#' phgrofit: Extract physiological parameters from kinetic pH and OD600 data across diverse samples.
#' Copyright (c) 2019. Kaleido Biosciences. All Rights Reserved
#'
#' phgrofit takes pH and OD600 data that has been formated by phgropro and applies a smoothing spline to extract relevant physiological data.
#' Importantly, this function drops any NA values that may exist when fitting the spline.
#' These values occasionally occur when measuring pH, either from an erratic read or if the pH is outside of the standard curve.
#' The columns percent_NA_od600 and percent_NA_pH contain the percent of timepoints that were NA for a given well.

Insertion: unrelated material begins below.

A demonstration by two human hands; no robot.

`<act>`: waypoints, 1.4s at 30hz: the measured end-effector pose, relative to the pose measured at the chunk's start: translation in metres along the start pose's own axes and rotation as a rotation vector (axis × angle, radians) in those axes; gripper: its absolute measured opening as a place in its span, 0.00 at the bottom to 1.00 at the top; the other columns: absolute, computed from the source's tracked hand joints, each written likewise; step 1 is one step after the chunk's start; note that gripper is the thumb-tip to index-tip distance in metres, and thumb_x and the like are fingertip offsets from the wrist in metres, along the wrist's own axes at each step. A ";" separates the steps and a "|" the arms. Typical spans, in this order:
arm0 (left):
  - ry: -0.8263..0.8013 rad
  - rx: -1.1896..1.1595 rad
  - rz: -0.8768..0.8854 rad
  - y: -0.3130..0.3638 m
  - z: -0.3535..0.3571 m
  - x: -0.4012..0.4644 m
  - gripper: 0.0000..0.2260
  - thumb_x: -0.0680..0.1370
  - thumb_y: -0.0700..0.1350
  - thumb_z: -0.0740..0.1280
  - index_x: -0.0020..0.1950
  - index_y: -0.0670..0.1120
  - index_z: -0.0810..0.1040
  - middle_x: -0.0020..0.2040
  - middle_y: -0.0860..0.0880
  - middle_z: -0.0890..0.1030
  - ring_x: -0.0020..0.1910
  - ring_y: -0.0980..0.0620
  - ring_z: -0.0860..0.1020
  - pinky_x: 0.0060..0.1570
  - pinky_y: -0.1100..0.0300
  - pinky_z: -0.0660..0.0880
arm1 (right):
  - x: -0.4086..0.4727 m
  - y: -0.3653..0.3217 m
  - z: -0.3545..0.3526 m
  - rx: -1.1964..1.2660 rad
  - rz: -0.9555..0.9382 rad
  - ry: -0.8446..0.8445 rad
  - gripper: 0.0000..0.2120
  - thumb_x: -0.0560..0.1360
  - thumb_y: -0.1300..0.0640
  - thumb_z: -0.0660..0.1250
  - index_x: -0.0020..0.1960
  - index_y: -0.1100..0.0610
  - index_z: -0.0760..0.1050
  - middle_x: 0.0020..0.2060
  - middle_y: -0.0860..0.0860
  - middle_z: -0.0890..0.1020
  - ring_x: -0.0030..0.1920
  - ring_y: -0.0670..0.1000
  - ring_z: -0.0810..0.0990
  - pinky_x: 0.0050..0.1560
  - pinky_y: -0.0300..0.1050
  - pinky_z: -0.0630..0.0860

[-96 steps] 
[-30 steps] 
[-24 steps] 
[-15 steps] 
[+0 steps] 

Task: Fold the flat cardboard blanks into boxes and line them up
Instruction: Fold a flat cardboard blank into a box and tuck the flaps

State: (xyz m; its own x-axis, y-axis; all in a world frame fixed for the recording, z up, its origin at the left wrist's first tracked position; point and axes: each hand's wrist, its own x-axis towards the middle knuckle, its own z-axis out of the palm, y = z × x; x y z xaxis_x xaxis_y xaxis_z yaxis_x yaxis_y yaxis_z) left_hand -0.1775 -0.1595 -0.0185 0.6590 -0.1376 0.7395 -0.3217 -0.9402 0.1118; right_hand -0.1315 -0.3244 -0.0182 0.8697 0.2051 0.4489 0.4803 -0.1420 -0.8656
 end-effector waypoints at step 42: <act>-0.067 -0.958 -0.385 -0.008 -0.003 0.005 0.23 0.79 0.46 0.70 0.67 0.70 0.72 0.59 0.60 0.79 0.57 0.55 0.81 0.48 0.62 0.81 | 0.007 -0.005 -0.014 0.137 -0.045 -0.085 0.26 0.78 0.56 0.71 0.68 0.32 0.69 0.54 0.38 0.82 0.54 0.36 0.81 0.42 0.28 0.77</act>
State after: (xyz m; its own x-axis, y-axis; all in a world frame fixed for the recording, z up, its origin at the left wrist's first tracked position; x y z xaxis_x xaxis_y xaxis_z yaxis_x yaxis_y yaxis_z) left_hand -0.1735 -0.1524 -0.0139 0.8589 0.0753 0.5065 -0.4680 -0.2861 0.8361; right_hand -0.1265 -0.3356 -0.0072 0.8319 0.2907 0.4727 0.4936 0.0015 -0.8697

#' @param phgropro_output This is the output of phgropro which is a tidy dataframe containing columns exactly named Sample.ID, Time, OD600, and pH at minimum. There may also be any other columns representing any other metadata.
#' @return A tidy data frame of several features that were extracted from a smoothing spline fit. The data frame also contains information that can be used to assess model fit.
#' Physiologial features:
#' \itemize{
#' \item{"starting_od600"}{This is the starting od600}
#' \item{"od600_lag_length"}{This is the length of the calculated lag phase.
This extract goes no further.